Car finalement je trouve qu'il y a une certaine arrogance chez le politique quand il s'empare de certains sujets, et notamment l'histoire. Jules ferry, nos grands-pères ou arrière-grands-pères (n'oublions pas les grands-mères et arrière-grands-mères, parité oblige) n'étaient sans doute pas plus idiots ou plus barbares que nous. Mais leurs connaissances n'étaient pas les mêmes et l'air du temps non plus. En particulier, ils n'avaient pu appréhender où allait mener les théories sur l'inégalité des races. Mais au moins on peut leur reconnaitre au moins deux vertus: l'humilité et la sagesse. L'humilité de ne pas transformer leurs convictions ou leurs croyances en certitudes opposables à tous. La sagesse de laisser ouvertes les possibilités de discussion. Or mettre un point d'arrêt à l'histoire en l'inscrivant dans la loi est une démarche tout à fait inverse, une démarche arrogante. La démarche de ceux qui pensent qu'on est au bout d'un chemin, que plus rien ne reste à chercher où à démontrer dans certains domaines, la démarche finalement de l'homme arrivé dans la plénitude du savoir. Or on en est loin. En fait cet état n'est jamais atteignable. Et si un effort devait être porté c'est sur les actions rendant impossibles une régression. Chez nous par exemple, ça pourrait être la défense acharnée de la laïcité tant certains fanatismes religieux risquent de nous entrainer à terme vers un nouvel obscurantisme s'affranchissant par nature des connaissances supposées acquises par l'humanité et de certaines valeurs morales à vocation universaliste. Ce combat serait bien plus grand, bien plus noble, bien plus utile que des discussions sur la pénalisation de la négation d'un crime par quelques crétins ou idéologues dont les arguments pourraient être vite mis en pièce.

4 commentaires:

  1. Cher Expat
    Nous sommes, comme souvent à peu près d'accord,ce qui va me conduire à reconsidérer et à réorienter le blog que je voulais faire.
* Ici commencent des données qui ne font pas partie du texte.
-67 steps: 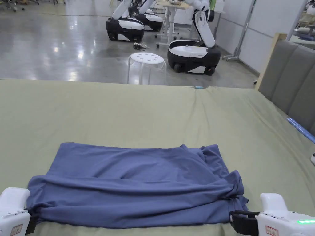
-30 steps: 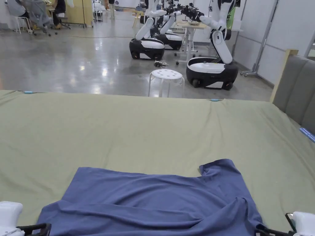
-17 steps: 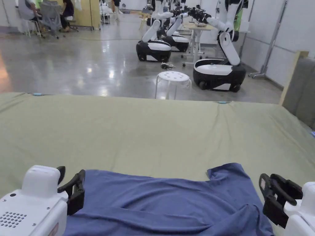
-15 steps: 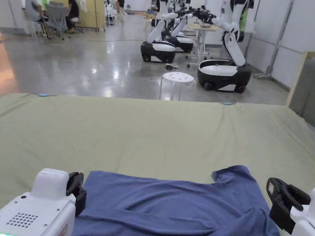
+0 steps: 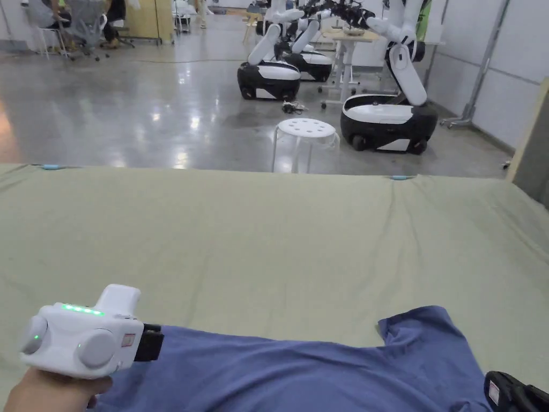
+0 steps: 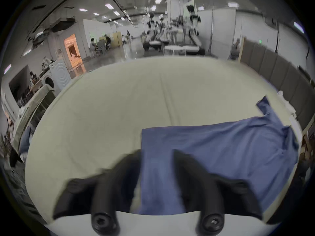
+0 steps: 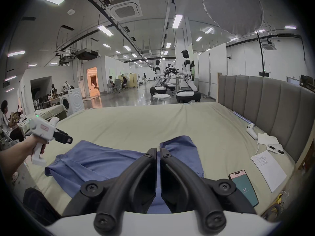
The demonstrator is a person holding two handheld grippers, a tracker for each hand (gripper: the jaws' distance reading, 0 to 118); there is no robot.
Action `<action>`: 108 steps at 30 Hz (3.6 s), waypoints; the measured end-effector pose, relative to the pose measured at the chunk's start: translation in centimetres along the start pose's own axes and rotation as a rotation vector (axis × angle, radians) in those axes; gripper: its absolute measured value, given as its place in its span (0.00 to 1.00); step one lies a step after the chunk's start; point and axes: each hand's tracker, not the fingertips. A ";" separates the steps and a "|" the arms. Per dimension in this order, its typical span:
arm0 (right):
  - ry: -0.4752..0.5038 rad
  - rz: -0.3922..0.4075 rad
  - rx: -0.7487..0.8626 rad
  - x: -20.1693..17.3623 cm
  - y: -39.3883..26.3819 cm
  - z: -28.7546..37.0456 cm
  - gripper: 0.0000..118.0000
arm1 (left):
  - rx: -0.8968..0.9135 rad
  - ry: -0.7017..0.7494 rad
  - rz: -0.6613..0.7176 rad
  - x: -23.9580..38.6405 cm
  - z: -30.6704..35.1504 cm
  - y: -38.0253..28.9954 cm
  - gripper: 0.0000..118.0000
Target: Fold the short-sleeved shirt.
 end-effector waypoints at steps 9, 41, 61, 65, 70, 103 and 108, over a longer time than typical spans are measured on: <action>-0.118 0.027 -0.255 6.4 1.3 -9.9 0.05 | -0.030 0.013 0.019 1.1 -6.5 0.4 0.52; 0.058 0.139 -0.261 6.1 4.5 -1.1 0.00 | 0.303 -0.055 0.060 -1.5 20.7 -8.7 0.06; 0.106 0.042 -0.001 1.3 0.1 5.5 0.90 | 0.553 -0.069 0.097 5.5 24.1 -14.3 0.77; 0.051 0.097 0.194 -3.4 0.5 6.4 0.87 | 0.704 -0.031 0.161 8.2 25.2 -13.5 0.77; 0.049 0.117 0.187 -5.2 0.2 6.0 0.05 | 0.654 0.029 0.079 9.2 25.5 -13.3 0.09; 0.194 0.187 -0.048 -15.8 -2.4 -0.2 0.05 | -0.158 -1.085 0.882 -14.6 5.2 -22.1 0.85; 0.198 0.172 -0.064 -16.5 -2.2 -1.0 0.05 | -0.212 -1.281 0.822 -10.1 2.4 -20.3 0.85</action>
Usbek

    RépondreSupprimer
  2. quand je ne vous vois plus je sais que vous nous préparez un billet de derrière les fagots
    Me suis réveillée un matin pétrie des combats économiques et de menaces diverses de la veille, pour constater que nos législateurs s'étaient trouvé une saine occupation: emmerder les turcs avec ce génocide que personne n'ose contester, mais pourquoi maintenant et pourquoi une loi
    la sentence pénale en découlant m'a provoqué un flash: celui du turc traversant Paris en niant le génocide
    La dessous encore des arcanes souterraines que nous comprendrons plus tard
    Montesquieu dans l'Esprit des lois développait l'intérêt de légiférer lorsque les hommes n'avaient plus l'heur de se mettre d'accord tout seuls
    Même Charles Aznavour relativise sur ce manquement dans le souvenir de ce génocide, je doute qu'il s'en prenne subitement au manque de mémoire turque et exige repentance
    il suffisait de prendre Erdogan par la main et de se recueillir un moment
    Quand tout sera verrouillé, quand le silence viendra il restera cette haine comme un feu qui couve
    quand nous ne pourrons plus exercer notre devoir citoyen et voler dans les plumes à ceux qui font outrance......

    RépondreSupprimer
  3. Cher Usbek,
    désolé de perturber vos plans.

    RépondreSupprimer
  4. Cimabue, vous êtes comme moi. Vous ne comprenez pas vraiment le pourquoi de cette démarche incongrue.
    Mais comme nous ne sommes pas exempts de quelques actes passés dont nous n'avons pas à être trop fiers, nous ne manquerons pas un jour ou l'autre à voire revenir le boomerang. Là évidemment certains ne manqueront pas d'applaudir, non pas à cette ironie, mais à la dénonciation ô combien justifiée qui nous accablera, tandis que d'autres se demanderont de quoi se mêlent les dénonciateurs. Au moins en Turquie ils ont cet avantage d'être unanimes.
    Mais peut-être faut-il voir dans cette décision la volonté de combler un temps législatif dont on ne sait que faire tellement on est impuissant à régler nos propres problèmes.